ABSTRACT The goal of the proposed project is to address how neuronal stress triggered by amyloid-beta and tau oligomeric species induces protein connectivity dysfunctions and alters protein-to-neuronal circuit-to-organ level function. Our focus in on synaptic dysfunction and cognitive deficits in Alzheimer's disease (AD). The hypothesis behind our investigation is that upon entry, the molecular stress triggered by amyloid-beta and tau oligomeric species induces a maladaptive rewiring in the connectivity, and in turn the function of large subsets of downstream neuronal proteins and their networks, through pathologic chaperome scaffolds termed epichaperomes. This hypothesis is supported by preliminary data obtained by the Chiosis lab showing that neuronal lineages are especially prone to form epichaperomes following stressors, and that most vulnerable to epichaperomes are protein pathways with key roles in synaptic plasticity. Additional preliminary experiments supporting feasibility of our experimental plan are provided by studies from the Arancio laboratory and others demonstrating that A and tau oligomers alter synaptic connectivity leading to memory loss. Our preliminary observation that dismantling the pathologic epichaperome structures into normal, folding chaperones rebalances protein network connectivity and functionality to those seen in physiological conditions, are also in support of our scientific premise. To execute these studies, we use iPSC-derived cellular models and mouse models of AD and combine the synergistic expertise of Drs. Arancio (synaptic plasticity, biology of AD), Chiosis (chemical biology of pathologic protein networks, translational research), Fraser (mouse models of AD and AD biology), Zhou (iPSC models in disease) and Mertens (consultant on hiPSC and iN-based cellular models for synaptic function study in AD). We expect that our studies will deliver proteome-wide functional insights and comprehensive, mechanistic understanding into how A and tau oligomers lead to synaptic failure and cognitive defects. In addition to providing new insights into AD biology, our studies have immediate translational applications. With an epichaperome therapeutic discovered by the Chiosis lab moving into Phase 2 clinical evaluation in AD, hypotheses tested within the present proposal may have immediate impact in human AD.
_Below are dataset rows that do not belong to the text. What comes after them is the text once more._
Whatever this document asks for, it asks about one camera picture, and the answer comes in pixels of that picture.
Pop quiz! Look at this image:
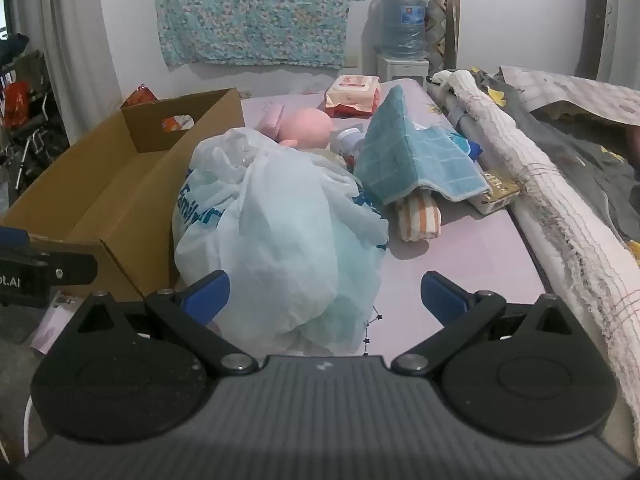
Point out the brown cardboard box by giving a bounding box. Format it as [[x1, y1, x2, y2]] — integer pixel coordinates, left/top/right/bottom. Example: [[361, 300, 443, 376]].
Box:
[[0, 87, 246, 306]]

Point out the light blue plastic bag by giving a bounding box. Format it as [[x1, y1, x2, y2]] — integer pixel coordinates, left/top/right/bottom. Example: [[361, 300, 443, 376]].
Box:
[[235, 152, 391, 356]]

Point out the teal floral cloth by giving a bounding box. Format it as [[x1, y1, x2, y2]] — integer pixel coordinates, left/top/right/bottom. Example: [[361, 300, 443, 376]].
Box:
[[156, 0, 368, 70]]

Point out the white water dispenser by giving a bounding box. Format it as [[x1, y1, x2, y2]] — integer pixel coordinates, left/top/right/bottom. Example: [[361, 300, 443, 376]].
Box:
[[376, 55, 431, 83]]

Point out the grey tube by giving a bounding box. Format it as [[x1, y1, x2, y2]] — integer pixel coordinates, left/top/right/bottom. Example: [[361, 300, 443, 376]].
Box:
[[427, 80, 481, 146]]

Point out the blue water jug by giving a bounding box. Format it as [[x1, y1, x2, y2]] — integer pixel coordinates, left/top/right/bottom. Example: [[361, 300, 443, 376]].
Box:
[[382, 0, 430, 61]]

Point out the light checkered quilt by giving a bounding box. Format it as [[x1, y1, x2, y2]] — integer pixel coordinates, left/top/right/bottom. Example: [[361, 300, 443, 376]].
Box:
[[500, 65, 640, 123]]

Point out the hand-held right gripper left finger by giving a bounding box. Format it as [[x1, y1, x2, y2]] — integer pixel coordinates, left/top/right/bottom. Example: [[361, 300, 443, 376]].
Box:
[[75, 270, 258, 378]]

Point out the pink plush toy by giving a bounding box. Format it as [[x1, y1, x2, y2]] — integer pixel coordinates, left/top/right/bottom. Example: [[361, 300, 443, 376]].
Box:
[[277, 108, 333, 150]]

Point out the woven patterned bag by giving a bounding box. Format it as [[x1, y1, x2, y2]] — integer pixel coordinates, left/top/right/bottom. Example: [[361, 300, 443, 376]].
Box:
[[425, 0, 461, 73]]

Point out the red snack bag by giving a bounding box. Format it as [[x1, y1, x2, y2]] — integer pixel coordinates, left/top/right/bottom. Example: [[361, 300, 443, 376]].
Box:
[[121, 84, 158, 108]]

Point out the white box with gold label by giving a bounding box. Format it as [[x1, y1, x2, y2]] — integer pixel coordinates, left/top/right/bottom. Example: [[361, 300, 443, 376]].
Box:
[[470, 172, 523, 215]]

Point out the dark door frame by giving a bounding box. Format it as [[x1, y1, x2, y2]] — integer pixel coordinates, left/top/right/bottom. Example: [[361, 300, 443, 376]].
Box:
[[580, 0, 640, 83]]

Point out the grey printed blanket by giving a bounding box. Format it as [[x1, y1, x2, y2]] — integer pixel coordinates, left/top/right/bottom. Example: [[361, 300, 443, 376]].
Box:
[[470, 67, 640, 263]]

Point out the teal checkered towel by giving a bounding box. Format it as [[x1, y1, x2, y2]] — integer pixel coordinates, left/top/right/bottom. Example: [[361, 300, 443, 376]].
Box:
[[354, 85, 493, 206]]

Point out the white plastic bag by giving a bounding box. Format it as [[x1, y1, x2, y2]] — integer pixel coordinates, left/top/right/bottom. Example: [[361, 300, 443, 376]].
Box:
[[172, 127, 363, 356]]

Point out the orange striped cloth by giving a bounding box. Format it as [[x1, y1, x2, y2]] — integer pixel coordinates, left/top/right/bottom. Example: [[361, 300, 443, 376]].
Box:
[[397, 194, 443, 243]]

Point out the white knitted blanket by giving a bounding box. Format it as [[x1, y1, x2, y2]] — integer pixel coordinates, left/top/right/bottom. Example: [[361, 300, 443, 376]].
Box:
[[430, 69, 640, 411]]

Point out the metal rack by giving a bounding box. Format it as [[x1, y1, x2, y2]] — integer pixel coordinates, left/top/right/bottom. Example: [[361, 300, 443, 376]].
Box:
[[0, 50, 71, 196]]

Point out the wet wipes pack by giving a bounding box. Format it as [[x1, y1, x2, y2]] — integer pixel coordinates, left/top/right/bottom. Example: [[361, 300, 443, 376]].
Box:
[[324, 74, 382, 118]]

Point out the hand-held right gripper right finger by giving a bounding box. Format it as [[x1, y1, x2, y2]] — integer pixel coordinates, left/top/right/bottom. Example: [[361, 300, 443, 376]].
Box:
[[391, 270, 573, 377]]

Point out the orange plastic bag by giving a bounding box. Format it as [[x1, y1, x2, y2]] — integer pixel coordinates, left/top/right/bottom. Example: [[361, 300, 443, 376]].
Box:
[[2, 80, 31, 128]]

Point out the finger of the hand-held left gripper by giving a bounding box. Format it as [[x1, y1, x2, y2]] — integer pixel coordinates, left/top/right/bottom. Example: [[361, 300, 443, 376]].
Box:
[[47, 251, 99, 287], [0, 226, 32, 251]]

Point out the white curtain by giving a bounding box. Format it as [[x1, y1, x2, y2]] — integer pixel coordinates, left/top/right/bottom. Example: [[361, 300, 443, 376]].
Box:
[[10, 0, 123, 126]]

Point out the white paper sheet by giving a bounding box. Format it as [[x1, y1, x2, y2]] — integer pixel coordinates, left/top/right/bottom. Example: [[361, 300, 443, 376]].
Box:
[[30, 292, 81, 353]]

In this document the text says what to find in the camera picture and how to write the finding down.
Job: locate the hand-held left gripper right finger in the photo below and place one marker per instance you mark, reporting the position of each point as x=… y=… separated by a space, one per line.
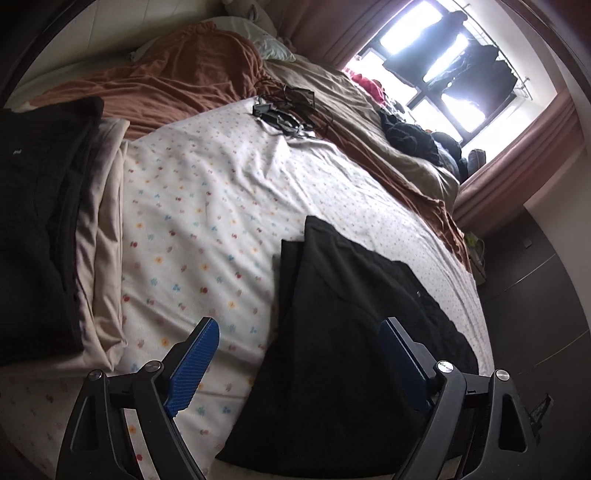
x=406 y=364

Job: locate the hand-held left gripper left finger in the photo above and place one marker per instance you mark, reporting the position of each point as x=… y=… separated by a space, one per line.
x=194 y=364

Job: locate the black jacket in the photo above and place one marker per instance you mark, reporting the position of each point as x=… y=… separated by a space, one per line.
x=341 y=323

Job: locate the dark clothes pile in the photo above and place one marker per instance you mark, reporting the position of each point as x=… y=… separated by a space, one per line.
x=457 y=152

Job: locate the crumpled black clothes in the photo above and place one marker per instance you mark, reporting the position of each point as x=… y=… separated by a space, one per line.
x=411 y=136

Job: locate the white nightstand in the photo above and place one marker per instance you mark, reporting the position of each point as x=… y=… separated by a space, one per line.
x=480 y=267

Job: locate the green item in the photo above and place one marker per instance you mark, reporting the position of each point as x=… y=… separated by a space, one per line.
x=472 y=238

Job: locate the folded beige garment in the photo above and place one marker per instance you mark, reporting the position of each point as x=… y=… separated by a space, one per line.
x=104 y=240

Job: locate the white floral bedsheet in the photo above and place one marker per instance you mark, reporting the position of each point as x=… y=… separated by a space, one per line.
x=207 y=207

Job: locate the folded black garment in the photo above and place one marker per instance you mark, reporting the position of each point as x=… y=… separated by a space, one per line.
x=37 y=221

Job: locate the pink curtain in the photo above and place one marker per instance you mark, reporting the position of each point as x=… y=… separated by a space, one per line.
x=332 y=32
x=521 y=161

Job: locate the beige duvet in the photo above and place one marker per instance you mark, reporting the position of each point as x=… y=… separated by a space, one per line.
x=351 y=115

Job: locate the window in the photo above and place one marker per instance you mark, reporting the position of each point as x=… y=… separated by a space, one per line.
x=461 y=101

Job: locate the pink cloth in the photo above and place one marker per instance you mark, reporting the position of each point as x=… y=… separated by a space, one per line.
x=367 y=85

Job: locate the brown blanket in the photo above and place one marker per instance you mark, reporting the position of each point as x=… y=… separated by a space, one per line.
x=184 y=78

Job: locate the hanging dark garments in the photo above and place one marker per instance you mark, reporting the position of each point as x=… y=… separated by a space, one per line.
x=480 y=83

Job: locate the hanging dark coat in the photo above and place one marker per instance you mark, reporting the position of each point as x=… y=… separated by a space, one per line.
x=429 y=50

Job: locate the bed with cream headboard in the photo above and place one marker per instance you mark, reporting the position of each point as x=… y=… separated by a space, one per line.
x=25 y=92

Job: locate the pale pillow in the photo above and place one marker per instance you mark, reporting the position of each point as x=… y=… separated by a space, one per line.
x=258 y=37

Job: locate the beige plush toy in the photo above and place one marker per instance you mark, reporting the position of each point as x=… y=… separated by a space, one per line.
x=244 y=5

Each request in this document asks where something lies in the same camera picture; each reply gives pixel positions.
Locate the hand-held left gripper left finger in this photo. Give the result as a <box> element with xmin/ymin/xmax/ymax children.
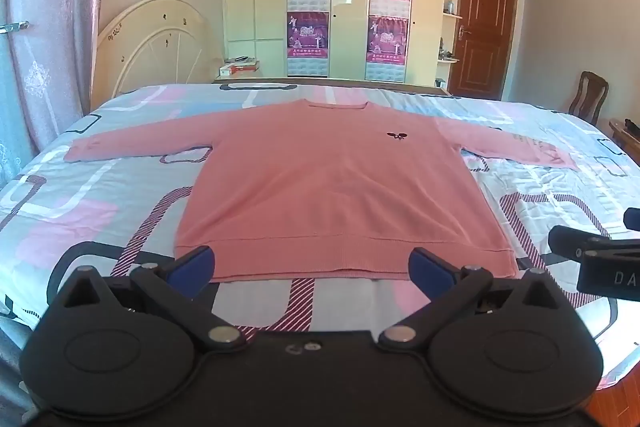
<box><xmin>60</xmin><ymin>246</ymin><xmax>248</xmax><ymax>353</ymax></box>

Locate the wooden bed platform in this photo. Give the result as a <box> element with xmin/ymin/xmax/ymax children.
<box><xmin>214</xmin><ymin>77</ymin><xmax>453</xmax><ymax>98</ymax></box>

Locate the brown wooden door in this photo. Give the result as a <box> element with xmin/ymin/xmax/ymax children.
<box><xmin>447</xmin><ymin>0</ymin><xmax>521</xmax><ymax>101</ymax></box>

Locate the pink sweater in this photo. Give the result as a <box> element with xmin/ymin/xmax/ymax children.
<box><xmin>65</xmin><ymin>99</ymin><xmax>581</xmax><ymax>283</ymax></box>

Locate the wooden side table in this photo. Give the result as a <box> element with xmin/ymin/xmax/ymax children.
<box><xmin>607</xmin><ymin>117</ymin><xmax>640</xmax><ymax>154</ymax></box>

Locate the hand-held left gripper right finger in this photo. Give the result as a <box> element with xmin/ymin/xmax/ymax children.
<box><xmin>377</xmin><ymin>247</ymin><xmax>568</xmax><ymax>353</ymax></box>

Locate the printed bed sheet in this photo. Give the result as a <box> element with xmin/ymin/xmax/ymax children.
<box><xmin>0</xmin><ymin>82</ymin><xmax>640</xmax><ymax>390</ymax></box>

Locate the pink patterned curtain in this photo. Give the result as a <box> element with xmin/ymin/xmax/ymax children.
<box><xmin>0</xmin><ymin>0</ymin><xmax>113</xmax><ymax>188</ymax></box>

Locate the cream corner shelf unit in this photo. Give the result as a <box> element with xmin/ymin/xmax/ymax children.
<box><xmin>436</xmin><ymin>0</ymin><xmax>467</xmax><ymax>81</ymax></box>

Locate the cream round headboard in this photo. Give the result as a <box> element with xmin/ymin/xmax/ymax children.
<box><xmin>97</xmin><ymin>0</ymin><xmax>223</xmax><ymax>98</ymax></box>

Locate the wooden chair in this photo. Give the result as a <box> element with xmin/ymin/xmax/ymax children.
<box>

摘要 这项拟议项目的目标是解决淀粉样β蛋白和tau寡聚体如何触发神经元应激。 物种导致蛋白质连接功能障碍，并改变蛋白质-神经元-电路-器官水平的功能。 我们的重点是阿尔茨海默病(AD)的突触功能障碍和认知缺陷。 我们研究背后的假设是，一旦进入，淀粉样β蛋白和β-淀粉样蛋白引发的分子应力 Tau寡聚物种在连接性中诱导了不适应的重新布线，进而影响了大亚集的功能 下游神经元蛋白及其网络，通过病理分子伴侣支架 上壳体。这一假设得到了Chisis实验室获得的初步数据的支持，这些数据表明 神经细胞谱系特别容易在应激源后形成上壳体，并且最容易受到 上壳体是在突触可塑性中起关键作用的蛋白质通路。额外的初步实验 我们的实验计划的可行性由Arancio实验室和其他实验室的研究提供支持 证明A和tau寡聚体改变突触连接导致记忆丧失。我们的预赛 将病理性上壳体结构分解为正常、折叠的伴侣重新平衡的观察 在生理条件下看到的蛋白质网络的连通性和功能也支持我们的 科学前提。 为了进行这些研究，我们使用IPSC衍生的AD细胞模型和小鼠模型，并结合 Arancio博士(突触可塑性、AD生物学)、Chisis博士(病理化学生物学)的协同专业知识 蛋白质网络，翻译研究)，Fraser(AD和AD生物学的小鼠模型)，周(IPSC模型在 Merten(阿尔茨海默病)和Merten(AD突触功能研究的HiPSC和基于IN的细胞模型顾问)。 我们希望我们的研究将提供蛋白质组广泛的功能洞察和全面的、机械性的 了解A和tau寡聚体如何导致突触失败和认知缺陷。除了……之外 我们的研究提供了对AD生物学的新见解，立即具有翻译应用。带着一个 该病实验室发现的外种皮疗法正在进入AD的第二阶段临床评估， 在本提案中检验的假设可能对人类阿尔茨海默病产生直接影响。